Whole Foods customers can save by either signing into their Amazon Prime account through the Whole Foods Market app and scanning the code at checkout or by entering a phone number. This weeks discounts include organic red cherries for $3.99 per pound, organic yellow peaches for $1.99 per pound, and 25% off bulk items including nuts and dried fruit.

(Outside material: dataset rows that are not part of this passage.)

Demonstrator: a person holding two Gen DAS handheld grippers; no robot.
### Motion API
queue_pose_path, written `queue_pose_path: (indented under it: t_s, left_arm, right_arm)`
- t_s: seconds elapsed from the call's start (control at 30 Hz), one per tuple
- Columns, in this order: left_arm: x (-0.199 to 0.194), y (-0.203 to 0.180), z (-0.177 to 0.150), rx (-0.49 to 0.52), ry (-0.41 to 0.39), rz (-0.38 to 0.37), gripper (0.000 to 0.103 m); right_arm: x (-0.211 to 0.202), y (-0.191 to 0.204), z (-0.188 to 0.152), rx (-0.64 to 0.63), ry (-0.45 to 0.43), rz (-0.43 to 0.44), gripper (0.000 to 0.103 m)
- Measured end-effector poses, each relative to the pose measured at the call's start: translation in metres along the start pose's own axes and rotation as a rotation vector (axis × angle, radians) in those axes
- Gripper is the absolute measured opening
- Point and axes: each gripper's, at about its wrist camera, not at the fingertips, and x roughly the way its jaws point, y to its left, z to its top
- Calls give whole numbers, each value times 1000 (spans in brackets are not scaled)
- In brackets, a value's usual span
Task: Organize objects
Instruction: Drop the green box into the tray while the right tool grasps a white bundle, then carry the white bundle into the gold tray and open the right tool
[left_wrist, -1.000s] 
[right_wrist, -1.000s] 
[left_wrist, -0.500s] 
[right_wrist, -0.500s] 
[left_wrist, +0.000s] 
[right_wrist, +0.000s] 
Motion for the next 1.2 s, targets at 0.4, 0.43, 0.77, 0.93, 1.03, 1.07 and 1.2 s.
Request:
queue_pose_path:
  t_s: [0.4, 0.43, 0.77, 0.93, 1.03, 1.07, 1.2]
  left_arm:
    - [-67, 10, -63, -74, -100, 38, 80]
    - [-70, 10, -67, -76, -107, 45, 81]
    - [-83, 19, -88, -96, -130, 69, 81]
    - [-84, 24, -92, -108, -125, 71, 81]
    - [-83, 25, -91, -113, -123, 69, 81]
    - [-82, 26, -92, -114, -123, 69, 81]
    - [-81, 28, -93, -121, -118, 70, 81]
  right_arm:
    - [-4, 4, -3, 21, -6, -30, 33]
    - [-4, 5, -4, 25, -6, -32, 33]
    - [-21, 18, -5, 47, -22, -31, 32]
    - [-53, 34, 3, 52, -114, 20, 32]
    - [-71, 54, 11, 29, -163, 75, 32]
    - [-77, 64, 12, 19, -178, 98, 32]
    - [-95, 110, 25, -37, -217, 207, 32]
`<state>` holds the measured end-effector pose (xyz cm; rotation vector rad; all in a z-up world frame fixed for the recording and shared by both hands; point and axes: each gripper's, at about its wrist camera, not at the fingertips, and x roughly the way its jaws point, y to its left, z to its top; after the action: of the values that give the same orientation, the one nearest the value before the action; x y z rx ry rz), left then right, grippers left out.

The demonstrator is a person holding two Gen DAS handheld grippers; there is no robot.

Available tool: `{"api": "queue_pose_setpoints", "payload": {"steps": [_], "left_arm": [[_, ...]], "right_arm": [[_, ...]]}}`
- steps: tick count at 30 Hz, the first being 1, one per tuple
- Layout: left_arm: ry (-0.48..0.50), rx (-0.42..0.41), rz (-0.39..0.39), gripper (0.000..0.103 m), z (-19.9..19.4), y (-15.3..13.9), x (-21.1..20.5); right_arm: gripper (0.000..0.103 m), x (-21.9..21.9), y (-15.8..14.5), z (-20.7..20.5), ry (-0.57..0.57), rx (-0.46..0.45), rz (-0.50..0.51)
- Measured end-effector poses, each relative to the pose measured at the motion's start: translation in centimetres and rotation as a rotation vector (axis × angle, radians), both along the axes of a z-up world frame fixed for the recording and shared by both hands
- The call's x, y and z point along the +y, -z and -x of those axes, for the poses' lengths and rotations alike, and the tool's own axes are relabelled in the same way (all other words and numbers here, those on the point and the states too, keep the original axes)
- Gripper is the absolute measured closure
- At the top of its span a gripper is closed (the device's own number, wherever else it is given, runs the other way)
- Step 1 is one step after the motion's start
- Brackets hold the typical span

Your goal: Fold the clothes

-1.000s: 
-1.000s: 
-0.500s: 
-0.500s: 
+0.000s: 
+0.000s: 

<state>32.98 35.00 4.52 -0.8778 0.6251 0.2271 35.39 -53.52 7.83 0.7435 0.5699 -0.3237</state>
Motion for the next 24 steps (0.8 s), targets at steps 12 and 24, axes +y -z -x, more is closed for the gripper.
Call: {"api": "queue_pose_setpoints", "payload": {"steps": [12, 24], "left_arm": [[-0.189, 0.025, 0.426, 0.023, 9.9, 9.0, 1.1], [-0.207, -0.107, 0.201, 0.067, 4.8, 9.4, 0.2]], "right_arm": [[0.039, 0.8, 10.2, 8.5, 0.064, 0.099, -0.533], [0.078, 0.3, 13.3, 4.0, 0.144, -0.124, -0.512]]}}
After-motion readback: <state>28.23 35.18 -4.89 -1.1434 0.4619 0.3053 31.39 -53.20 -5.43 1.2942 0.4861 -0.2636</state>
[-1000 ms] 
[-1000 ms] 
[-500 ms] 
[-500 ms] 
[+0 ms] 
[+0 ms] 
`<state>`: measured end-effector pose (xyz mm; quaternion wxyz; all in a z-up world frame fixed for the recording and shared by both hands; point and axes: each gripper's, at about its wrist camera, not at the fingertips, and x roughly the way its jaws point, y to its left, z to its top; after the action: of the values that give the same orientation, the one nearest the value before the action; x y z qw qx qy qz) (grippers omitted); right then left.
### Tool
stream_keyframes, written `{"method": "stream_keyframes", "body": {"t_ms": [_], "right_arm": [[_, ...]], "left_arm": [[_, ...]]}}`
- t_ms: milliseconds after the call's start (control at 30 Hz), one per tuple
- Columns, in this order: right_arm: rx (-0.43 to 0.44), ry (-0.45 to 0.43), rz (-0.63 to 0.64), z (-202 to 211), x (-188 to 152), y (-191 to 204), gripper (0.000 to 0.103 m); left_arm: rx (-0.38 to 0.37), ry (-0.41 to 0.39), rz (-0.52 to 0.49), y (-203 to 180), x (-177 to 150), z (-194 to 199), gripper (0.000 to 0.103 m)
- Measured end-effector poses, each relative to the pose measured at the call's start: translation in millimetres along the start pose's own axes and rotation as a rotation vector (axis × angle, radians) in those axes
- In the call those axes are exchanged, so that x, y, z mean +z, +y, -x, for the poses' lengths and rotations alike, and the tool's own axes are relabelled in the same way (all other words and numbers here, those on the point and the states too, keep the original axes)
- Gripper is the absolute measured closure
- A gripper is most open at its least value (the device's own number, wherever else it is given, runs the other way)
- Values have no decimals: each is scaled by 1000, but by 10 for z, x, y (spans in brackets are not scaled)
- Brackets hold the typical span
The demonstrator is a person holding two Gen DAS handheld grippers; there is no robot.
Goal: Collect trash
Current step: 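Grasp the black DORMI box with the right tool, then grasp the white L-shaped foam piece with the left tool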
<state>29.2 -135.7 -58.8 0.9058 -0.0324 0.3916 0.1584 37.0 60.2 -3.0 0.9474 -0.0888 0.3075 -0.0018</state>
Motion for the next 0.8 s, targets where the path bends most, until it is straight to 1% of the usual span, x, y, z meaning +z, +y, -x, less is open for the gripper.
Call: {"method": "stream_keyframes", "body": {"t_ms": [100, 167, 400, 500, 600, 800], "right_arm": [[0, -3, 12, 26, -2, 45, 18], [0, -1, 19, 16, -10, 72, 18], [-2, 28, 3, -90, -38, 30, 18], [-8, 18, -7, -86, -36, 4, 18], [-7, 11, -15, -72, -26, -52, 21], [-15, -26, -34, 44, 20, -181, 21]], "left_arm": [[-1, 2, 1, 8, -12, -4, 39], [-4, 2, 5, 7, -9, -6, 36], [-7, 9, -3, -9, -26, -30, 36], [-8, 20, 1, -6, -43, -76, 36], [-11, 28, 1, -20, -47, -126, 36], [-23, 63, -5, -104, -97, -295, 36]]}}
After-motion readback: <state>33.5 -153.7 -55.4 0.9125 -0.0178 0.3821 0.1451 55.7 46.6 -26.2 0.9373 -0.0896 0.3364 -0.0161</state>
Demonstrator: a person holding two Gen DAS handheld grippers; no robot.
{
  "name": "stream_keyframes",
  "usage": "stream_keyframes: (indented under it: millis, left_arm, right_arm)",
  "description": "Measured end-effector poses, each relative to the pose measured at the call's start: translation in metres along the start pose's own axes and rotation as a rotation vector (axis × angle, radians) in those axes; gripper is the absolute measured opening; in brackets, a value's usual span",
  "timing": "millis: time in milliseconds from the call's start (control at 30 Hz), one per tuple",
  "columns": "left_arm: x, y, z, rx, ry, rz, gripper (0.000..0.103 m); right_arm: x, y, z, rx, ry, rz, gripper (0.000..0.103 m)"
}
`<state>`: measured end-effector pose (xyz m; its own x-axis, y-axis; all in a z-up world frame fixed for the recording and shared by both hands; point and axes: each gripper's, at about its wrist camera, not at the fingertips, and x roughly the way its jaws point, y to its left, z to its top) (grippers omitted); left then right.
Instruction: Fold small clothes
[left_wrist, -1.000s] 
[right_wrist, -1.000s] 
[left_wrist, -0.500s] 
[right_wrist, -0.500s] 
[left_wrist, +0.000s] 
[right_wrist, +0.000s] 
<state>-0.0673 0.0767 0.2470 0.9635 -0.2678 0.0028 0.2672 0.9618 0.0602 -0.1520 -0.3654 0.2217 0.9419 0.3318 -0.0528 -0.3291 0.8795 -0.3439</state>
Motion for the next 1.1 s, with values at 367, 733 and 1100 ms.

Amazon’s recent emphasis on Prime discounts at Whole Foods pushes members to shop at the store. It also gives Whole Foods customers an incentive to get a Prime membership — benefiting Amazon either way. Approximately 20 to 30 million Prime members don’t actively shop at their nearest Whole Foods, RBC tech analyst Mark Mahaney told CNBC. He told the network it “could double, theoretically, Whole Foods overall customer base over a 5 to 10 year period just by giving financial incentives to prime customers. That’s the synergy they are now pulling from this deal.”
Other supermarkets have been bracing for this alliance since August, when Amazon closed the deal to acquire Whole Foods for $13.7 billion. It was apparent this sort of tie-up would happen soon when Whole Foods emailed customers in mid-April to let them know its rewards and benefits would end May 2. The email said to “stay tuned for additional announcements for Amazon Prime members.” Amazon CEO Jeff Bezos said in a mid-April letter to shareholders that the company has started “to recognize Prime members at the point of sale and look[s] forward to offering more Prime benefits to Whole Foods shoppers once that work is completed.”
Brick-and-mortar shopping at Whole Foods has been booming. After the acquisition, Whole Foods saw an average increase in customer traffic of 25%. Part of that has come from the e-tailer's price cuts — up to 43% on some items. Natural food manufacturers have said their sales there have soared.
Amazon's online business has benefited from Whole Foods. In April, the online giant reported earnings of $1.6 billion. Revenues increased 43% to $51 billion, $4.2 billion of which came from Whole Foods. After the acquisition, 2,000 of Whole Foods’ 365 private-label products became available on Amazon, and almost all sold out — equaling more than $500,000 in sales in the first week.
This recent partnership can take the retail company much higher. And the opportunities are even greater. Amazon may want to include the grocer in its Prime Day — rumored to be July 16 — as well. The retailer said business rose 60% year-over-year after last year’s Prime Day. This year’s could be an even bigger hit if Whole Foods were in the game.
Amazon is notorious for being a threat to every industry. Through its history, the e-tailer has revolutionized bookstores, electronics, department stores, food delivery services, healthcare companies, finance, and pharmacies. Over time, the tech giant has expanded its consumer data collection abilities. Far-reaching data and convenience have made the difference. In 2017, Amazon made up 44% of all U.S. online retail sales, according to One Click Retail. And one thing is clear: Amazon is nowhere near finished with disrupting grocery.